Any dataset for building a deep learning enhancer classifier should be divided into training, validation, and testing data, in a cross-validation mode (e.g., 5-fold). Evaluation metrics were based on the average of each fold of cross-validation. Three deep learning models-MLP, CNN, and RNN, were built. Multilayer perceptrons are fully connected networks. CNN takes advantage of the hierarchical pattern in data and assembles more complex patterns using smaller and simpler patterns. RNN makes use of sequential information among features. Particularly, bidirectional long short-term memory (LSTM) RNN, which can learn long-term dependencies, was adopted. Because we adopted the positional k-mer fold changes, which utilize nucleotide position indexing, features at different positions (especially adjacent positions) could be interdependent. In addition, different k-mers [5, 7, 9, 11] at a nucleotide position represented the second dimension of features. The interdependency and sequence information of positional k-mer fold changes among nucleotide positions rationalize the use of CNN and RNN architectures.
Evaluation of the performance of SeqEnhDL
Discriminating enhancers of a single cell type/tissue from randomly selected sequences have been studied before and provided the foundation for evaluating the performance of SeqEnhDL. We retrieved DNA sequences located within the “strong enhancers” chromatin states of nine cell types from the ENCODE project . The performance of SeqEnhDL was evaluated in terms of accuracy and area under the curve (AUC) for distinguishing enhancers in each cell type. State-of-the-art methods were selected for comparison with SeqEhnDL. gkm-SVM [12, 17] was chosen for comparison because it uses k-mer information to predict enhancers. DanQ  was chosen for comparison because it is an RNN-based tool for predicting the functions of noncoding sequences. The performance of DanQ on each cell type was represented by the highest statistics among predictions on 919 ChIP/DNase-seq marks. When different tools were executed, five-fold cross-validation was employed in order to generate reliable performance measures. Comparisons of performances among different tools (Fig. 2) show that all the three models of SeqEnhDL greatly outperform gkm-SVM and DanQ. SeqEnhDL’s accuracies range from 0.961 to 0.999, suggesting that enhancers can be accurately identified on different cell types. Comparison of Receiver Operating Characteristic (ROC) curves on the hepg2 cell type (Additional file 1: Figure S2) re-confirmed that SeqEnhDL performed better. Of note, we also ran a recent approach based on the ensemble of deep RNNs  for a comparison. However, its accuracies and AUCs were around 0.5 (Additional file 1: Table S1), indicating that this compared approach was ineffective on this study’s datasets.

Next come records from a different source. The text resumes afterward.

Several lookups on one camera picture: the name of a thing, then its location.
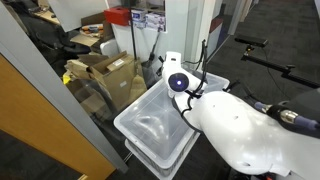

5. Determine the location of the broom with black stick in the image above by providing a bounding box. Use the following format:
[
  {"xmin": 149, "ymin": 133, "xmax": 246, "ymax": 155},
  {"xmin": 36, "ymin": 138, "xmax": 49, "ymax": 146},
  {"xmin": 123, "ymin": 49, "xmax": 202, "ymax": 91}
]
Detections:
[{"xmin": 128, "ymin": 0, "xmax": 148, "ymax": 103}]

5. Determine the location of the wide white printed box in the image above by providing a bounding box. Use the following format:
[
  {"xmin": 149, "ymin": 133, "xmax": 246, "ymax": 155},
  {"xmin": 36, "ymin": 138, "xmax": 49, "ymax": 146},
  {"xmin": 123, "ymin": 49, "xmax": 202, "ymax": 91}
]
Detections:
[{"xmin": 145, "ymin": 11, "xmax": 167, "ymax": 33}]

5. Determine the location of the large open cardboard box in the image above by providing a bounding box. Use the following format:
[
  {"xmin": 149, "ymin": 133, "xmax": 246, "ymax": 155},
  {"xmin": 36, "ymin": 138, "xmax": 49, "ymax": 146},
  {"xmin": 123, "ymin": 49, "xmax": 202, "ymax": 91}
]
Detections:
[{"xmin": 88, "ymin": 50, "xmax": 141, "ymax": 112}]

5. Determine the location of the white box with blue print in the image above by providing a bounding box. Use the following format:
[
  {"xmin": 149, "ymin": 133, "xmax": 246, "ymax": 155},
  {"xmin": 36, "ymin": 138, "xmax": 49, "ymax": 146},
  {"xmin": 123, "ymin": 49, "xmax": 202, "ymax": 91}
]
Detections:
[{"xmin": 130, "ymin": 8, "xmax": 148, "ymax": 29}]

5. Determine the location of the white plastic container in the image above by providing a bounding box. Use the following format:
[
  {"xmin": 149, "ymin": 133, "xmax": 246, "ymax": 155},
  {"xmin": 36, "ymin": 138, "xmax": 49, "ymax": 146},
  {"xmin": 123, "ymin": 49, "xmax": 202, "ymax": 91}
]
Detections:
[{"xmin": 99, "ymin": 37, "xmax": 120, "ymax": 58}]

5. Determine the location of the large clear plastic bin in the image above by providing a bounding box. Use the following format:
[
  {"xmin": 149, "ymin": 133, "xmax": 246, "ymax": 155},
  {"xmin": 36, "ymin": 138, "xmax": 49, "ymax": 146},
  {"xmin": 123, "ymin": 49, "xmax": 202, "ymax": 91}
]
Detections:
[{"xmin": 113, "ymin": 78, "xmax": 201, "ymax": 169}]

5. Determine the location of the small clear plastic bin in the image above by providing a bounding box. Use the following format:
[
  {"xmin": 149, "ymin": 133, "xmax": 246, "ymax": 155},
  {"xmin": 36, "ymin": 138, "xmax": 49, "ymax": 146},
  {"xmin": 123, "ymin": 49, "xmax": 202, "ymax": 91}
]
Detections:
[{"xmin": 191, "ymin": 69, "xmax": 231, "ymax": 94}]

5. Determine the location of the red white blue panel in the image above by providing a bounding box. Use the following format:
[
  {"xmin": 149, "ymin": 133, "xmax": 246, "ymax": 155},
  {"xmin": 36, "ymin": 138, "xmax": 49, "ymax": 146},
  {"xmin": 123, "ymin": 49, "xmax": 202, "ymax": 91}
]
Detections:
[{"xmin": 206, "ymin": 0, "xmax": 234, "ymax": 61}]

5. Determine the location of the red box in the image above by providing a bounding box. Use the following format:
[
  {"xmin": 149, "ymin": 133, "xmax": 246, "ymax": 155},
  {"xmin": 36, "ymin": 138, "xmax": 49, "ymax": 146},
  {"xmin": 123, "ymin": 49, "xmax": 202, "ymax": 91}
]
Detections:
[{"xmin": 103, "ymin": 5, "xmax": 132, "ymax": 27}]

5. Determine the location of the orange tool in box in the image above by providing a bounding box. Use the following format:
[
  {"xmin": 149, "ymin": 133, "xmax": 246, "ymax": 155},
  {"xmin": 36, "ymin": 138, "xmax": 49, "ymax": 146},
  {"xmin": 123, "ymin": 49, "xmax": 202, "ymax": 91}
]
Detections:
[{"xmin": 80, "ymin": 23, "xmax": 104, "ymax": 35}]

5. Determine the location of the open cardboard box with flap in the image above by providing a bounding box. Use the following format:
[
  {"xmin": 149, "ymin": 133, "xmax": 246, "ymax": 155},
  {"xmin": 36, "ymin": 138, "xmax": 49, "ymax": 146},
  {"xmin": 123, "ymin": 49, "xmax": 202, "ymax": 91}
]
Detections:
[{"xmin": 69, "ymin": 11, "xmax": 115, "ymax": 48}]

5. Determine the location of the low cardboard box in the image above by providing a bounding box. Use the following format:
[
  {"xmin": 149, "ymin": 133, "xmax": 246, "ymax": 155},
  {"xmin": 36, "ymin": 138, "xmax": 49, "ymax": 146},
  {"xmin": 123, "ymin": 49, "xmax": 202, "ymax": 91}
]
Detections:
[{"xmin": 65, "ymin": 78, "xmax": 114, "ymax": 122}]

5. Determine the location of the flattened cardboard piece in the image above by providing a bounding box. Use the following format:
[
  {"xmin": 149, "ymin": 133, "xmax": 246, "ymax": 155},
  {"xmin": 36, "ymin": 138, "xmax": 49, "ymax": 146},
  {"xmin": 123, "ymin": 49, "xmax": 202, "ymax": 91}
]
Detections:
[{"xmin": 64, "ymin": 53, "xmax": 101, "ymax": 81}]

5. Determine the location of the small yellow item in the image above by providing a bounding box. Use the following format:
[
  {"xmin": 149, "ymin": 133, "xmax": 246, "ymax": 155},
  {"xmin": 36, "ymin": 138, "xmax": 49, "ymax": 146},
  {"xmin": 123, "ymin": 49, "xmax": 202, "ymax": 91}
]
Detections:
[{"xmin": 62, "ymin": 73, "xmax": 72, "ymax": 85}]

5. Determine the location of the white board panel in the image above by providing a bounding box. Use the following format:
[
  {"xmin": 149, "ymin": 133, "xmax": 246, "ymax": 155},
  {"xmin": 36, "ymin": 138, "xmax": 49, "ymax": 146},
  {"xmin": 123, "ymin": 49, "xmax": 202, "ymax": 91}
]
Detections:
[{"xmin": 46, "ymin": 0, "xmax": 110, "ymax": 33}]

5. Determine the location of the white plastic crate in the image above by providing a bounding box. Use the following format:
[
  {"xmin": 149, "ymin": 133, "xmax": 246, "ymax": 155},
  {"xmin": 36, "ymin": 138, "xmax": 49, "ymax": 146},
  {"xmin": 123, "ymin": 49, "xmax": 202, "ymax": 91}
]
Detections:
[{"xmin": 124, "ymin": 131, "xmax": 201, "ymax": 180}]

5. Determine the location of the black office chair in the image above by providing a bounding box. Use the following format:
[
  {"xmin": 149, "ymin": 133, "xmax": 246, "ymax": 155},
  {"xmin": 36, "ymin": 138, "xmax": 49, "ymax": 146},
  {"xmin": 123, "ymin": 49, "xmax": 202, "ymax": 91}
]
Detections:
[{"xmin": 28, "ymin": 19, "xmax": 83, "ymax": 73}]

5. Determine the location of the wooden desk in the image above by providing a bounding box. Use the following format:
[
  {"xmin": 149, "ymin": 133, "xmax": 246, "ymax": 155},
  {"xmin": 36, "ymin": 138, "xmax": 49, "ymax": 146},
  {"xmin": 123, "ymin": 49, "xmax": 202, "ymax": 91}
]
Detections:
[{"xmin": 33, "ymin": 8, "xmax": 62, "ymax": 26}]

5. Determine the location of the orange wooden door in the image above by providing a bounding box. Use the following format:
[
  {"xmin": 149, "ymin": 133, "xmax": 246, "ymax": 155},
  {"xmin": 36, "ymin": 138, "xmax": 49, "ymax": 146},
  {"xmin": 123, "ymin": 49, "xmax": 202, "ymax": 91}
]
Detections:
[{"xmin": 0, "ymin": 54, "xmax": 116, "ymax": 180}]

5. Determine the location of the black dustpan with handle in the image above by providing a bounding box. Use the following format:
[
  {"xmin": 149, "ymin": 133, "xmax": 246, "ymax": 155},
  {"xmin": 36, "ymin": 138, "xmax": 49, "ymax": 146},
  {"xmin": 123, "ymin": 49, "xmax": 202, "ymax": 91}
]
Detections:
[{"xmin": 141, "ymin": 31, "xmax": 162, "ymax": 88}]

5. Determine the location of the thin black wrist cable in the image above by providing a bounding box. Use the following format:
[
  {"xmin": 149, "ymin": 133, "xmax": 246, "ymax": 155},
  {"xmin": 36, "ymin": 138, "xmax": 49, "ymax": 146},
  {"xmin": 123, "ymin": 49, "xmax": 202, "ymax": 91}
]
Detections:
[{"xmin": 179, "ymin": 39, "xmax": 209, "ymax": 133}]

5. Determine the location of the black bar camera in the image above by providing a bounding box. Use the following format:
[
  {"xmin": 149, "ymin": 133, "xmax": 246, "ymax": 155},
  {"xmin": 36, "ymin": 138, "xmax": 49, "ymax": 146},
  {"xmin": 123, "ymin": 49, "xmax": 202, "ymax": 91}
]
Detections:
[{"xmin": 234, "ymin": 34, "xmax": 269, "ymax": 48}]

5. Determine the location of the grey metal door frame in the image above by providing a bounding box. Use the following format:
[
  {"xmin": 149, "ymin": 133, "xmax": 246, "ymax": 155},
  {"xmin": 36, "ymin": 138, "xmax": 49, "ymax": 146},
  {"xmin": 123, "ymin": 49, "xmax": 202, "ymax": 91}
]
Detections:
[{"xmin": 0, "ymin": 3, "xmax": 129, "ymax": 174}]

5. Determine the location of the thin black floor cable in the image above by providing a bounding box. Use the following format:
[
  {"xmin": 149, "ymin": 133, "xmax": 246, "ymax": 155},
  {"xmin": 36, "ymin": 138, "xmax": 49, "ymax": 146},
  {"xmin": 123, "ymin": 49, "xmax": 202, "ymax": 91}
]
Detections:
[{"xmin": 263, "ymin": 46, "xmax": 301, "ymax": 104}]

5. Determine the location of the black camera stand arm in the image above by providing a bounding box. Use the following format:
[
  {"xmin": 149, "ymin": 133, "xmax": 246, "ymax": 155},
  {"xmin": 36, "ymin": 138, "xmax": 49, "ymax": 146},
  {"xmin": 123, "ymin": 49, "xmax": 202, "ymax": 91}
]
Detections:
[{"xmin": 240, "ymin": 44, "xmax": 320, "ymax": 89}]

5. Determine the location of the thick cable with metal connector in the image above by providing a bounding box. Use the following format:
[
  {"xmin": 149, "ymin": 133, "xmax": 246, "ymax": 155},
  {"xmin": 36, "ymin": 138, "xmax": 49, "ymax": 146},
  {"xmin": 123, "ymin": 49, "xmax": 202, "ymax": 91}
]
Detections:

To validate the advantages of deep learning models over conventional machine learning models regarding enhancer classification, we flattened the k-mer features. We built enhancer classifiers based on six conventional machine learning models. Note that 2000 positive and negative sequences were randomly selected for each cell type and repeated ten times to ensure training each deep learning and conventional machine learning model could be finished within 1 h. Additional file 1: Figure S3 shows that accuracies of SeqEnhCNN and SeqEnhRNN are consistently higher than conventional machine learning models, and SeqEnhMLP is among the second tier in most cell types. These analyses collectively suggest that enhancers present in a single cell type can be accurately identified based on sequence features by SeqEnhDL, and SeqEnhDL significantly outperforms existing methods by better discriminating enhancers from randomly selected sequences.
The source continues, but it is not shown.